Spoilt for Choice: Reading Groups at Lewisham Libraries


Joining a reading group seemed a good idea when I was turned off by the chick-lit and celebrity biogs on bookshop shelves. And I'm in just the right place. Lewisham is a big borough, stretching from Blackheath to Forest Hill, with twelve libraries. Most seem to host reading groups.

It's two years since I joined the crime reading group at Lewisham Central Library. We meet on the third Saturday of the month, attendance depending on how popular the book is. Last month's choice, The Dragon Tattoo attracted twelve but the usual group is 6-8 people. There's a suggestions list, but choice often depends on current library holdings, eked out with loans from neighbouring boroughs.
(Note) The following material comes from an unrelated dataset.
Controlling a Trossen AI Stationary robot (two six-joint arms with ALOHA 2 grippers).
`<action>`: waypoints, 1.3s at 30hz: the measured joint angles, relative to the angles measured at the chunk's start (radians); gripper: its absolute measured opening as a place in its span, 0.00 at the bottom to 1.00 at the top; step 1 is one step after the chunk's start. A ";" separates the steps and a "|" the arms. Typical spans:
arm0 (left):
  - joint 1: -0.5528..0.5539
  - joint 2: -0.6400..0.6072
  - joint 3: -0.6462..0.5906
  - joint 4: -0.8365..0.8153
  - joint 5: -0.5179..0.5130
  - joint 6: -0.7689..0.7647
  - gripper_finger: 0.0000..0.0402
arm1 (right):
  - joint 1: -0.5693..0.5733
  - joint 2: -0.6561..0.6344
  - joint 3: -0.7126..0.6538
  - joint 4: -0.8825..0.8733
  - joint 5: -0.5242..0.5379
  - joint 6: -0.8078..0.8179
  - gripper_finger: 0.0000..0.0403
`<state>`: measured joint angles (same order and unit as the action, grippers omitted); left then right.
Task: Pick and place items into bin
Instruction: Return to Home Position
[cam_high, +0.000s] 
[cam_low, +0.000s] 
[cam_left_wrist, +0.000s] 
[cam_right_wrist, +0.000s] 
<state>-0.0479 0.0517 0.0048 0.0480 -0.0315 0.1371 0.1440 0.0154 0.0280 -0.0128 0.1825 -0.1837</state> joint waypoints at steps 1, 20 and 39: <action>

Books are kept between meetings for new members to request.

The host isn't always the same librarian, but the role is much the same: replenishing the drinks and biscuits supplies, updating the comment file and prompting discussion. Not that it's necesary - tastes vary and most people are ready to give opinions.


A big advantage with the crime genre is the range. The more predicatble British and American writers like Ian Rankin, Val McDermid, Lynda La Plante, Nicci Gerrard and James Elroy take turns with 'literary' works, such as Kate Summerscale's The Suspicions of Mr Whicher, Jasper Fforde's The Eyre Affair and Case Histories by Kate Atkinson.
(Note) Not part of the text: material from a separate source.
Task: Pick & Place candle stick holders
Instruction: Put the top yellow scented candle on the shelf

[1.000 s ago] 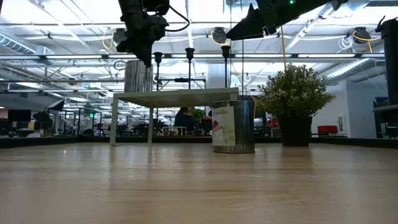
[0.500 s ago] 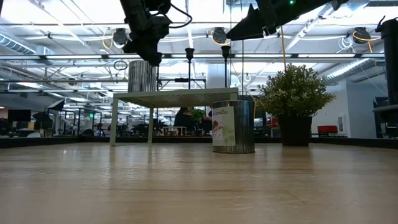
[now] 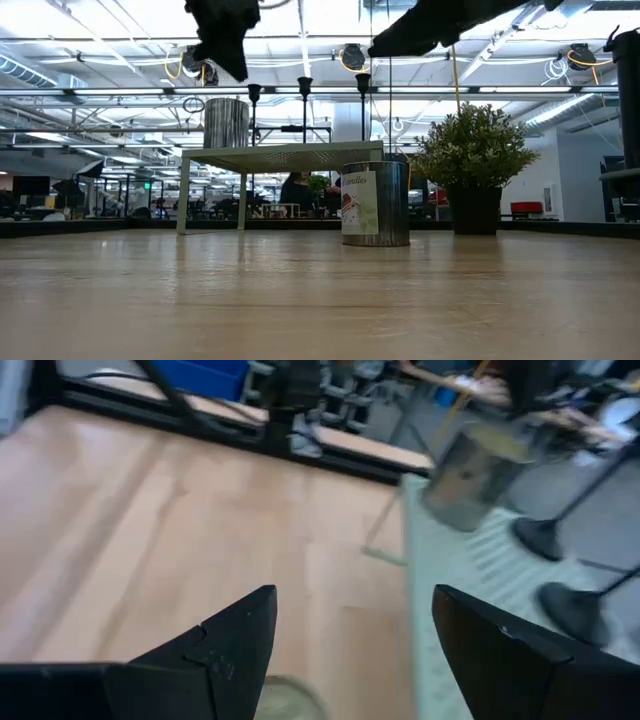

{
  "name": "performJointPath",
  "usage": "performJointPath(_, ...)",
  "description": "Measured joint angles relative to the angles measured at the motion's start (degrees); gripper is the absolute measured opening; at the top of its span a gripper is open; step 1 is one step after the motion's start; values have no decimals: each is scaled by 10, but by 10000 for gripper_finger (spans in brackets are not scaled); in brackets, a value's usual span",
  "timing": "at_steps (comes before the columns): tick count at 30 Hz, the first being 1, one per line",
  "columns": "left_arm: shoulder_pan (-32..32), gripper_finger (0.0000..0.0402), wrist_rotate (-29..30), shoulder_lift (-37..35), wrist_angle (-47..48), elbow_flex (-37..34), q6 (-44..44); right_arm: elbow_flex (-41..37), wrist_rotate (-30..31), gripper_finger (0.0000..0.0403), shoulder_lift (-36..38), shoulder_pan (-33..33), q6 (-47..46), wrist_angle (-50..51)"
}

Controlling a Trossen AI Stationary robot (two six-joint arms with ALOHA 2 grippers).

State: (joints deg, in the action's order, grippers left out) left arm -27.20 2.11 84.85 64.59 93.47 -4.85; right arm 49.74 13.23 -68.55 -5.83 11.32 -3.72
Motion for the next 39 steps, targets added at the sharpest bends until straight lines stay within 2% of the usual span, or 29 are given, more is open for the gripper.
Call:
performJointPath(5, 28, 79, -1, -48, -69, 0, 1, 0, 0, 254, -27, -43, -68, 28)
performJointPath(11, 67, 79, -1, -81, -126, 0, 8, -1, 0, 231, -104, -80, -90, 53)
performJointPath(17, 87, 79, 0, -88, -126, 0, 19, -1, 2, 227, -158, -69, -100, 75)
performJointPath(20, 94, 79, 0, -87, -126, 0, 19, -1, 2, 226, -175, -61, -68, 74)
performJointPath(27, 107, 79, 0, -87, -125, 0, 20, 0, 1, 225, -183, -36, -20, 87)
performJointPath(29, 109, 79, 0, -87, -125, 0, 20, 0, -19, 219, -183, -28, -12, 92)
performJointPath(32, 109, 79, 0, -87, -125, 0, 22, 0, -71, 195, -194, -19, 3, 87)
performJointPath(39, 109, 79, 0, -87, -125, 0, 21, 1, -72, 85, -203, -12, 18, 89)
More recently there's been a spate of Scandinavian authors: Arnaldur Indridson's Silence of the Grave; Hakan Nesser's The Return and of course Stieg Larsson's The Dragon Tattoo It's prompted interesting discussion about national characteristics and representation in crime novels.
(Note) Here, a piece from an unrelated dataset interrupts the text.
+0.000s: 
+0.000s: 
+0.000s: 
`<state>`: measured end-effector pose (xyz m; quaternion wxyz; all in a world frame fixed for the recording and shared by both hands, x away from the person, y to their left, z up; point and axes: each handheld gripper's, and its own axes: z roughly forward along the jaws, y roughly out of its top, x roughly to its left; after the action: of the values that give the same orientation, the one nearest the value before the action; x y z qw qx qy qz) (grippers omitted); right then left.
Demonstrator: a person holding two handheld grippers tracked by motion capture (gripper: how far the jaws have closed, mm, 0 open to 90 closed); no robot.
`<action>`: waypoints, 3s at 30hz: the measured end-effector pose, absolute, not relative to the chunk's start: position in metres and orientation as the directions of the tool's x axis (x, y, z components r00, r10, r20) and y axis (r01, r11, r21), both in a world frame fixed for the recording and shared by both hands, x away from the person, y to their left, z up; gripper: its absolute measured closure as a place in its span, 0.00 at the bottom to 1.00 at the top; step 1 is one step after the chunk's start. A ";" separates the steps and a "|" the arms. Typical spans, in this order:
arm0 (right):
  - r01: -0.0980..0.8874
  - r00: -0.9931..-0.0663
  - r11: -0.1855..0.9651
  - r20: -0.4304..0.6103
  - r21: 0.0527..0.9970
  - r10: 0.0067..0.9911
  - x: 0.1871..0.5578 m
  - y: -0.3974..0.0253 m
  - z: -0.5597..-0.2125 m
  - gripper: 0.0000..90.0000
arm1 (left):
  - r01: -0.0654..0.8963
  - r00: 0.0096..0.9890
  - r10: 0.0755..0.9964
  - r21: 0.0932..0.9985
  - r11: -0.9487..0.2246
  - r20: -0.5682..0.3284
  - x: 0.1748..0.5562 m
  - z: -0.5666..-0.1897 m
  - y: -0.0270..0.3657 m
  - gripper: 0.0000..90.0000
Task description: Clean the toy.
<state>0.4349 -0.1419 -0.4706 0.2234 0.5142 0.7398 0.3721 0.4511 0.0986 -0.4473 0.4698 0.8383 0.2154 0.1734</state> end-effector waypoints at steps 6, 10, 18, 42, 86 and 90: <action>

The current choice is a blockbuster called Homicide: a year on the Killing Streets which like Mr Whicher blurs the boundary of fact and fiction.It's written by David Simon, famous for the TV adaptation of The Wire.

Most discussions progress from the book in question to other works with similar themes/settings/ characters to comparison with film and TV series. It's a way of getting to know writers I wouldn't have read otherwise.

Maybe in reaction to all these murders, I've gone back to 'straight' literature. So for Blackheath Village and Manor House Library groups respectively I read Antonia White's Frost in May, a fascinating account of an Irish convent boarding school in the 50s that I read years ago, and Sean Longley's The Hartlepool Monkey, a recently-published subversive historical novel with an eighteenth century setting which made me laugh. Next Blackheath choice is a favourite, Graham Greene's The Quiet American, which I've seen as a film starring Michael Caine.

On Saturday I learned there's now a writing group that meets at Lewisham library. It makes perfect sense to me but I can see that's another interruption to my writing intentions.